Abortion Clinic in Alabama Will Remain Closed After Violations

State   |   Steven Ertelt   |   Feb 12, 2013   |   6:17PM   |   Birmingham, AL

An Alabama abortion facility that tried to transfer ownership to avoid an order from the state health department that it close after three women were injured in botched abortions will remain closed.

The Alabama Department of Public Health denied an application to take over operations of the New Woman All Women abortion clinic that was ordered closed by the state after 76 pages of health code violations were discovered.

Now, the Life Legal Defense Foundation informs LifeNews that efforts by the operators of the abortion clinic to reopen it have failed.

“A combination of shady practices, injured patients, and building code violations resulted in the culmination of a 76 page deficiency report filed by the Alabama Department of Public Health against (Birmingham, Ala.) New Woman All Women abortion clinic in March 2012. The report ultimately led to the revocation of clinic owner, Diane Derzis’, license to operate the facility and in May 2012 the abortion clinic was closed down,” LLDF explained in a statement today.

LLDF said, “Ms. Derzis teamed up with long time friend Kelley Rainwater to strike a deal that would allow Rainwater to serve as a straw person running the clinic for Derzis. The ADPH denied Ms. Rainwater’s request for a license. The decision was upheld on appeal in June 2012.”

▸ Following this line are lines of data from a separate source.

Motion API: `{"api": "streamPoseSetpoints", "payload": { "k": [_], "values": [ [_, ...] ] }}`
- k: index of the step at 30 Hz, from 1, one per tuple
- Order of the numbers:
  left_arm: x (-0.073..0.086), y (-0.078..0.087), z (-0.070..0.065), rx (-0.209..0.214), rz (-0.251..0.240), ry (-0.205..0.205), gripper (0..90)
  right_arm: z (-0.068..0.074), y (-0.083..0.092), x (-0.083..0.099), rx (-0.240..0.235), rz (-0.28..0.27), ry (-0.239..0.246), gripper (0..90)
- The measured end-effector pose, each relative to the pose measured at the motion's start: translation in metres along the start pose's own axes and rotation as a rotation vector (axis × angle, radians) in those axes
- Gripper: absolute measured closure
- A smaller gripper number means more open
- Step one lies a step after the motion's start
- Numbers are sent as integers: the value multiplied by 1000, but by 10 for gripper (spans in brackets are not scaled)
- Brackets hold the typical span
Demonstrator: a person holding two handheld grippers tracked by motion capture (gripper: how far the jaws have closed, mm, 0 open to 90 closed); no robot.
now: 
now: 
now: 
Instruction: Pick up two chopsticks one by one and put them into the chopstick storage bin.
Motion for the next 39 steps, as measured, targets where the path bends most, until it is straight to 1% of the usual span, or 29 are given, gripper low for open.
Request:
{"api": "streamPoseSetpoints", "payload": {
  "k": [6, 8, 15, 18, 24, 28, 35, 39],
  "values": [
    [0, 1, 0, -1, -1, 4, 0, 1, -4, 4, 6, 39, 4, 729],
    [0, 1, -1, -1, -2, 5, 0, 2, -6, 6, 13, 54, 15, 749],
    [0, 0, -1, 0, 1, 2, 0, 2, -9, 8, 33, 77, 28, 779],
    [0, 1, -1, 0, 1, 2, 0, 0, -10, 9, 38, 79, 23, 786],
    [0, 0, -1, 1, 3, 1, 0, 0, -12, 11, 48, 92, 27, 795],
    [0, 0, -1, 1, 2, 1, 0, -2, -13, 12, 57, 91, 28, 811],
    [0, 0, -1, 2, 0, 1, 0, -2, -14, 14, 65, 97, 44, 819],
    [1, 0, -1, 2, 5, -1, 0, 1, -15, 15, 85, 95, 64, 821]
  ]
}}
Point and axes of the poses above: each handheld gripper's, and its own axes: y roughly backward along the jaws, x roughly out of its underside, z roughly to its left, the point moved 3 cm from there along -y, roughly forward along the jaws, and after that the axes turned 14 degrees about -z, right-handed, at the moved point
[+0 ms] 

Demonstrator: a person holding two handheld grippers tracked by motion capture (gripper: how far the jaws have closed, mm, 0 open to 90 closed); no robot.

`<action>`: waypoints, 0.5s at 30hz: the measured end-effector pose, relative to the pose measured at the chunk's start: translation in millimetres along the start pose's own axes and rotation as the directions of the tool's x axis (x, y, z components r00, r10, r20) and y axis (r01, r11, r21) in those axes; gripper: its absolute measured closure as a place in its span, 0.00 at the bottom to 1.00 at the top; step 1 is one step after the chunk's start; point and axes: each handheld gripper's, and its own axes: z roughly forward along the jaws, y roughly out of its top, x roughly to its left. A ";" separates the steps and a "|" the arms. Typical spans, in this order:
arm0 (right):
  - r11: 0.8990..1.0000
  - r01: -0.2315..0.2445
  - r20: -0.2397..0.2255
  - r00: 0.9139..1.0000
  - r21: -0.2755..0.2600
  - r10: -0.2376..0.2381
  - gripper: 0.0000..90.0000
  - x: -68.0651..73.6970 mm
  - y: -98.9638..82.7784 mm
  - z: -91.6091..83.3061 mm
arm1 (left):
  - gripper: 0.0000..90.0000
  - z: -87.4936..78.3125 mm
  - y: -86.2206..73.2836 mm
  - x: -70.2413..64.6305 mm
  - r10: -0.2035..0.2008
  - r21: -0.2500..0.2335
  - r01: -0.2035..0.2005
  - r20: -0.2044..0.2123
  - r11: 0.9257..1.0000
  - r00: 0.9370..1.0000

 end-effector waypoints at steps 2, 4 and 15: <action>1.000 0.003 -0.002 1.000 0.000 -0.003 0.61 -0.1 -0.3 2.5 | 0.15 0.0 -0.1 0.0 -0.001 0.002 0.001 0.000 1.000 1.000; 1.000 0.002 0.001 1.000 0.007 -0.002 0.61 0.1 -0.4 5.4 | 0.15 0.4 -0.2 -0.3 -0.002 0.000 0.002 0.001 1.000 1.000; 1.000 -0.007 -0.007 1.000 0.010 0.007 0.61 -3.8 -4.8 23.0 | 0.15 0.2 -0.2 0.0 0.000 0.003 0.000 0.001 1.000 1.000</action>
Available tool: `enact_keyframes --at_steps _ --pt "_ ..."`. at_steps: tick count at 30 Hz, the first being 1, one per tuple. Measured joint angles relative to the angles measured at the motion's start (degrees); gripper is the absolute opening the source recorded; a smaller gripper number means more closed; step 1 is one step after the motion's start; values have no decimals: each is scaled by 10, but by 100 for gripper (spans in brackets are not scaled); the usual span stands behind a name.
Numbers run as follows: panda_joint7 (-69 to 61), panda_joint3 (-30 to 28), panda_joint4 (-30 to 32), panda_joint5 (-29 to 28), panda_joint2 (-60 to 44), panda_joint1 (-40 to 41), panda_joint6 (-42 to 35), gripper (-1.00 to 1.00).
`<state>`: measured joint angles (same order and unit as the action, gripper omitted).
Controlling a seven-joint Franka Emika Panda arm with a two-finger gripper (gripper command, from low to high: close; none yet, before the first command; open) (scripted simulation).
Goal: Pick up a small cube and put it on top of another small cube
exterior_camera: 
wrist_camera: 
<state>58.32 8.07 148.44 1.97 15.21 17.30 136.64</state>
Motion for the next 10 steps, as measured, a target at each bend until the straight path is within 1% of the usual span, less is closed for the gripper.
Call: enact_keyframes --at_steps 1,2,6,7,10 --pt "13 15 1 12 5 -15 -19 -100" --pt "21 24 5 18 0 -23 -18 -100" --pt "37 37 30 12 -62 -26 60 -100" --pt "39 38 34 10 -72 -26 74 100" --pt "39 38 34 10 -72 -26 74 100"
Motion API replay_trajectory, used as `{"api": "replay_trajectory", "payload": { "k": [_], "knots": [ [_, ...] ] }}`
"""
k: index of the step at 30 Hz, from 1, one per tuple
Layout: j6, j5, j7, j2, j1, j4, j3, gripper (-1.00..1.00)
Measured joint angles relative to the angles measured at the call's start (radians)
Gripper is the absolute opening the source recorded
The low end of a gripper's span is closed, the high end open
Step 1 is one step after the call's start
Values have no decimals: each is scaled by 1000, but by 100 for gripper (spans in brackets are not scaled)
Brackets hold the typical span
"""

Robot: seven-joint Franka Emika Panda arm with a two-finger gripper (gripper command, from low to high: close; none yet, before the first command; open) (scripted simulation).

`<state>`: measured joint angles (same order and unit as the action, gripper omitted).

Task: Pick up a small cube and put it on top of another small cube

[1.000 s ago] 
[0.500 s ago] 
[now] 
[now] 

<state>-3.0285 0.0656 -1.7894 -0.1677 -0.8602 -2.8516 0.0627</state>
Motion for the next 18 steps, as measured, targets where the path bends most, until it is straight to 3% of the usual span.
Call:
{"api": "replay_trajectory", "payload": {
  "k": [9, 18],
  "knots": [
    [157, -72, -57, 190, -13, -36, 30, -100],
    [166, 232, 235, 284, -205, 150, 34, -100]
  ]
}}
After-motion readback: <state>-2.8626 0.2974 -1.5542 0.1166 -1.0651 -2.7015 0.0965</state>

It continued:  “A few months later, Derzis and Rainwater were at it again. This time Derzis and Rainwater crafted a deal that appeared as though Derzis was selling the death business to Rainwater, but the money just didn’t add up. After receiving the application in October 2012, the ADPH requested numerous documents from Rainwater, which included a signed declaration by Ms. Rainwater that she would not employ or otherwise allow Derzis to be involved in the operation of the facility in any capacity. Additionally, the ADPH requested that Rainwater fix the numerous items that were out of compliance with the building facility itself. The deadline to correct the defects and submit the additional documentation was December 5, 2012. Rainwater obtained two extensions to comply, but ultimately was unable to substantiate the questionable sales agreement, provide the requested documentation, or correct the building code violations in a timely manner. On February 8, 2013, the ADPH confirmed that Ms. Rainwater’s application was denied.”

Rev. Terry Gensemer, executive director of Charismatic Episcopal Church for Life, is joyful about the news.

“Each day that this facility remains closed is one more day that babies are saved and women are safe from the dangers of abortion in Birmingham. We thank God for every victory in this battle to shut down NWAW,” he said.



The pro-life legal group said it would continue to monitor any plans to reopen an abortion clinic at the former location of NWAW.

New Woman All Women came under scrutiny after pro-life activists documented two abortion patients being carried out of the clinic to awaiting ambulances and filed complains. The result was an inspection that found “multiple and serious violations of State Board of Health rules” according to the ADPH, prompting the order to close the clinic. The investigation found a third abortion patient was also transported to the hospital in recent months following a failed abortion.